Third-Party Security Software Blocks WAM Authentication
Some antivirus or endpoint protection products interfere with the Web Account Manager. Temporarily disable the security software and test OneDrive sync. If sync works, add OneDrive.exe and the WAM process to the software’s exclusion list. The WAM process is typically located at C:\Windows\System32\TokenBroker\tbauth.dll. Contact your security vendor for specific exclusion instructions.
OneDrive Sync Blocked by Group Policy
If your organization uses Group Policy to restrict OneDrive sync, error 0x8004def7 may appear even after fixing credentials. Check the local Group Policy by running gpedit.msc and navigating to Computer Configuration > Administrative Templates > Windows Components > OneDrive. Ensure the policy Prevent the usage of OneDrive for file storage is set to Not Configured or Disabled. On a managed device, contact your IT administrator to adjust the policy.
Error 0x8004def7 vs Other OneDrive Sync Errors: Key Differences
| Item | Error 0x8004def7 | Error 0x8007016a |
|---|---|---|
| Description | Authentication failure due to invalid or missing Azure AD token | Cloud file provider not running or stopped |
| Root cause | Stale credentials, device not joined, or WAM corruption | OneDrive service stopped or Files On-Demand disabled |
| Primary fix | Clear credential manager and rejoin Azure AD | Restart OneDrive service or reinstall the sync client |
| User impact | Sync completely blocked; user cannot sign in | Files show placeholder icons; sync partially works |
Error 0x8004def7 is specific to authentication.

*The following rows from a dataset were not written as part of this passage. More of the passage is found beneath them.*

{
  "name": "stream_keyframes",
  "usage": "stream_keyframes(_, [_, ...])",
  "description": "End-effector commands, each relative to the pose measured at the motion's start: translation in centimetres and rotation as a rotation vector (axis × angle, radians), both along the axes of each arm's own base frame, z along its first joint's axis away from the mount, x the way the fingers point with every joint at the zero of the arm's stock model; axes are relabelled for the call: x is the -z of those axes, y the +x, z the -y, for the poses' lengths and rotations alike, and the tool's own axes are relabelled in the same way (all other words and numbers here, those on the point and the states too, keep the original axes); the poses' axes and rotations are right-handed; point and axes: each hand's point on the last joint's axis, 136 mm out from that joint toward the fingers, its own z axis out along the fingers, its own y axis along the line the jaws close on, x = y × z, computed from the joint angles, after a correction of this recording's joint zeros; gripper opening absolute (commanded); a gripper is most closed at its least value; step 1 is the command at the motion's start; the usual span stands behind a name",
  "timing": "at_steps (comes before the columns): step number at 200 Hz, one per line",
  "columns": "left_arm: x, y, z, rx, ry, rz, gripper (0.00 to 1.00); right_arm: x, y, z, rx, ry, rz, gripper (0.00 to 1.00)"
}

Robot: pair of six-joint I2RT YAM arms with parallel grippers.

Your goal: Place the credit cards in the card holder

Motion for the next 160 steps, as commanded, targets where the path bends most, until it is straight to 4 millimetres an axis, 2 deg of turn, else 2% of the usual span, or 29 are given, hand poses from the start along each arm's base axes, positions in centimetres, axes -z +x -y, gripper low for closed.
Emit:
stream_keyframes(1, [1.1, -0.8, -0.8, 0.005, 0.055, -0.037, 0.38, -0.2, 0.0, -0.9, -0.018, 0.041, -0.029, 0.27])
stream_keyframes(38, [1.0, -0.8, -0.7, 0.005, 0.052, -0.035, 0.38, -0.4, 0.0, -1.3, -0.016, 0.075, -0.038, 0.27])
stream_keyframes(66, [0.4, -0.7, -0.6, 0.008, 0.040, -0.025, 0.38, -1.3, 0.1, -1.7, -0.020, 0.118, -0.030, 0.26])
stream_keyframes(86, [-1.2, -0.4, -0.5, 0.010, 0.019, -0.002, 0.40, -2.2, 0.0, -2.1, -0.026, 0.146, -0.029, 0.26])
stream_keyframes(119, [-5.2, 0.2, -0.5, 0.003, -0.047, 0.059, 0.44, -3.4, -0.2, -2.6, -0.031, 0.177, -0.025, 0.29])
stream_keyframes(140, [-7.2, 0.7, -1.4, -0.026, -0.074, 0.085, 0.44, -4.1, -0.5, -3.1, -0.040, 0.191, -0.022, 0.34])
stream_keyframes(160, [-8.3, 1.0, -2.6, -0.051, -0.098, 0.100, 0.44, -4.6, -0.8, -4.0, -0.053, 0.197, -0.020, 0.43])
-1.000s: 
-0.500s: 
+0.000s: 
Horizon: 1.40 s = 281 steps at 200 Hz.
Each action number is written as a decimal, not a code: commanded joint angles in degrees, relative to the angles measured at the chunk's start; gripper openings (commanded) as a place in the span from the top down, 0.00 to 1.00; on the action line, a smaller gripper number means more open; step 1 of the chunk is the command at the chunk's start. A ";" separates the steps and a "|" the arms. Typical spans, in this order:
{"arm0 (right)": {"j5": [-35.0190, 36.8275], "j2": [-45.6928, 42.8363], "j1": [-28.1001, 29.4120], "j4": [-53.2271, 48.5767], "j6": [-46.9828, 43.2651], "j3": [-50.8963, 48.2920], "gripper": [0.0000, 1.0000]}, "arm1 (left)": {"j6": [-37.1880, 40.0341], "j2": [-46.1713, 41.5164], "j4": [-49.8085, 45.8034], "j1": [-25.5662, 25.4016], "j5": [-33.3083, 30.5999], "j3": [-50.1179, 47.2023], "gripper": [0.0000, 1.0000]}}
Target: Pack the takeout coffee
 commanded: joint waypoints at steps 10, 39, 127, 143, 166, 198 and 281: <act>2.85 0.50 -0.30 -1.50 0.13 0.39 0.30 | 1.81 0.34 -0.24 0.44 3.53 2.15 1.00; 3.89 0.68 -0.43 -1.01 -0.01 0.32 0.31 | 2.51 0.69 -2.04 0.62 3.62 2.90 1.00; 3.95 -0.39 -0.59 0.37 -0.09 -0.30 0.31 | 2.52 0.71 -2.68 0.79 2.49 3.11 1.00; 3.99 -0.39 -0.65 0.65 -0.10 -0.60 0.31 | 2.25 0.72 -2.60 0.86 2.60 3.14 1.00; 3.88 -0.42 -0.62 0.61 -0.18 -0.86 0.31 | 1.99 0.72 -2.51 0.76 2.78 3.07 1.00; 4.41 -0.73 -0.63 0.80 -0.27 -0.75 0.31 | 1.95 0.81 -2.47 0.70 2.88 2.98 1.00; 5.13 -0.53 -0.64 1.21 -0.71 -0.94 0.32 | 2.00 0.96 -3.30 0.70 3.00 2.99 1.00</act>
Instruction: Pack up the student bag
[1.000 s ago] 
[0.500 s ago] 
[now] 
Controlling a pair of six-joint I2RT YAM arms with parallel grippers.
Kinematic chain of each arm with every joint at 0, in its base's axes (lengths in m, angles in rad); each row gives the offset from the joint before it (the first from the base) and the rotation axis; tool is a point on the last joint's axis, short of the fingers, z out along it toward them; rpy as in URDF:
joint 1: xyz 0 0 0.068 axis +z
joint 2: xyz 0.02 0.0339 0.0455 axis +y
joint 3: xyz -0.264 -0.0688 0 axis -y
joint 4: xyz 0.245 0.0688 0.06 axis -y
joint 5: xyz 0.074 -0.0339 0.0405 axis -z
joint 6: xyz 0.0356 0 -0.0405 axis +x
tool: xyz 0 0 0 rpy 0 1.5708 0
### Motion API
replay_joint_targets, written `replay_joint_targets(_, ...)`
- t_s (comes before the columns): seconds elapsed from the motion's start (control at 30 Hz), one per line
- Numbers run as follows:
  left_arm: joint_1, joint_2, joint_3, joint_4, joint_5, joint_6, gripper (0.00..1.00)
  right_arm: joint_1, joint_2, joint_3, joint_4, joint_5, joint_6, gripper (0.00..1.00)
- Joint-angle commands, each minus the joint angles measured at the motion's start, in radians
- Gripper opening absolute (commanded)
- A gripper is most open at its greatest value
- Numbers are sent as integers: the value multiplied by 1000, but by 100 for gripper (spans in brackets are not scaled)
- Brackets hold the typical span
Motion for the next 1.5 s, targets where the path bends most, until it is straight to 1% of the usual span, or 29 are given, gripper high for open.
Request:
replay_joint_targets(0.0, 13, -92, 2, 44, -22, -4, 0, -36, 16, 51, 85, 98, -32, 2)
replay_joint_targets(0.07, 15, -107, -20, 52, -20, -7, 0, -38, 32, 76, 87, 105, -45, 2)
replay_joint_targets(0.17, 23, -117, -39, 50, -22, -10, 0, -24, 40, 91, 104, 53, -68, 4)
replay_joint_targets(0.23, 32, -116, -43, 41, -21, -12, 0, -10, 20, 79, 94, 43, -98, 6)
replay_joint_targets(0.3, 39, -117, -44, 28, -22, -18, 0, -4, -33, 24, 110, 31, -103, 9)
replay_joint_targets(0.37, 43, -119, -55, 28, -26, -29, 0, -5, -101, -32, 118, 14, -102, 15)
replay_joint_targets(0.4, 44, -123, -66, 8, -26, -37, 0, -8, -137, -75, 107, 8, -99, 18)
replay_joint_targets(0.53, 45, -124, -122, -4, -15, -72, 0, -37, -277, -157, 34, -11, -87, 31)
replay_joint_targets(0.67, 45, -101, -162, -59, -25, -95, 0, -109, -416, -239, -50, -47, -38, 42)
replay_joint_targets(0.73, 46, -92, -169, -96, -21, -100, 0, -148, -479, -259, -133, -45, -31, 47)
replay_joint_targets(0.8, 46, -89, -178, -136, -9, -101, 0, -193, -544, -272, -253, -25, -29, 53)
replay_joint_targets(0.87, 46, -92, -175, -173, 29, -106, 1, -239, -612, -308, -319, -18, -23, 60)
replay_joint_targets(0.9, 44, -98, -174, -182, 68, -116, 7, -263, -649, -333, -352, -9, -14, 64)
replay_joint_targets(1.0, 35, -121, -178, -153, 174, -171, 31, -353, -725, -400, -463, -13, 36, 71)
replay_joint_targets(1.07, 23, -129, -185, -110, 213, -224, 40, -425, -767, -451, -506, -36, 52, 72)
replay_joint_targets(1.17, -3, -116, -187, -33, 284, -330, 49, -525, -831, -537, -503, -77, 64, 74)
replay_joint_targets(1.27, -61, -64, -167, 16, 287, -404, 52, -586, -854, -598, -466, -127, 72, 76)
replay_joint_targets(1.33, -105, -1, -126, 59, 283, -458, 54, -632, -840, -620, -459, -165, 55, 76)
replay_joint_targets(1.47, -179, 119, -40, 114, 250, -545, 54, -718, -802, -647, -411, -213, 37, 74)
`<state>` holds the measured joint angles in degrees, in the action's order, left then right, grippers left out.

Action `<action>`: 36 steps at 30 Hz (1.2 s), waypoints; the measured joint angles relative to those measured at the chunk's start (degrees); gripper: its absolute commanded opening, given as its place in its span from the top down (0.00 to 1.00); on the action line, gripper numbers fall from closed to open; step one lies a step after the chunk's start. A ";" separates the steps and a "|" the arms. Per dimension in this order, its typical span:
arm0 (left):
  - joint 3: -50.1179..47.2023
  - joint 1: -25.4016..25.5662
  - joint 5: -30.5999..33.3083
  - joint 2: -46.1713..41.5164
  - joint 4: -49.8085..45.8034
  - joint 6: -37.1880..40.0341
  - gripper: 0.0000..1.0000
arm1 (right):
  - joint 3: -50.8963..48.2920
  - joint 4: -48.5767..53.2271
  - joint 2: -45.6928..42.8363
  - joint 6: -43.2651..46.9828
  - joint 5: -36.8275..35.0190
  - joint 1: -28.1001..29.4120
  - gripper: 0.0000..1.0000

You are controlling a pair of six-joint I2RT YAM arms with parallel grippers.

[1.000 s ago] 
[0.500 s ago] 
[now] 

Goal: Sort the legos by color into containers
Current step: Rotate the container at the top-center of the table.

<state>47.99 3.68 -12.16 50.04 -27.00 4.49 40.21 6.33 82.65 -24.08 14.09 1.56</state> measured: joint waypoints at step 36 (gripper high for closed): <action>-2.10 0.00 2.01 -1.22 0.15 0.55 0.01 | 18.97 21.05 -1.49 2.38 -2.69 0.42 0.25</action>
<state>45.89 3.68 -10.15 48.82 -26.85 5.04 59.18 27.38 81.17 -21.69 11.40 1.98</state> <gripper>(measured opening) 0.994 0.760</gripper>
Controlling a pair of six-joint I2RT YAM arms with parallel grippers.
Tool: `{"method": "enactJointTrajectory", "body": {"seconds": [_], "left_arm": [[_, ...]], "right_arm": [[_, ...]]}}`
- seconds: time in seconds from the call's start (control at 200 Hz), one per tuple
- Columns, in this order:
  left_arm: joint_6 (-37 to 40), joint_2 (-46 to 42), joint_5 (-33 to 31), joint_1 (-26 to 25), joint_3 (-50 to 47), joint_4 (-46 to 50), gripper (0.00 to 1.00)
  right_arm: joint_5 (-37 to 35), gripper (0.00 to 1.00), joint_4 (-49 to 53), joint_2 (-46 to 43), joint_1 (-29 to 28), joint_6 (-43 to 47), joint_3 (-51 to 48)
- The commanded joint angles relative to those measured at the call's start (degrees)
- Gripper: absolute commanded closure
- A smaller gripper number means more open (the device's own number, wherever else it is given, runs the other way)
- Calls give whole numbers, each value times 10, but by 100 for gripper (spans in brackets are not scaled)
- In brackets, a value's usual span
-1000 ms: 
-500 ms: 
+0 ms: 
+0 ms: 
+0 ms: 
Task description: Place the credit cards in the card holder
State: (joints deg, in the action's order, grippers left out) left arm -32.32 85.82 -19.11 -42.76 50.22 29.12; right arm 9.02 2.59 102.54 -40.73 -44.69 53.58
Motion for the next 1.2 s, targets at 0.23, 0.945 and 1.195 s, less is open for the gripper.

Other errors like 0x8007016a indicate the sync engine itself is not running. The table above helps you distinguish between the two so you apply the correct fix.
After clearing cached credentials and re-registering the device with Azure AD, OneDrive sync should resume. If the error persists, verify that your account is active in the Microsoft 365 admin center and that no security software is blocking WAM. As an advanced step, you can run dsregcmd /leave in an elevated Command Prompt followed by dsregcmd /join to force a full device re-registration. This command removes the device from Azure AD and re-joins it, which often resolves stubborn authentication errors.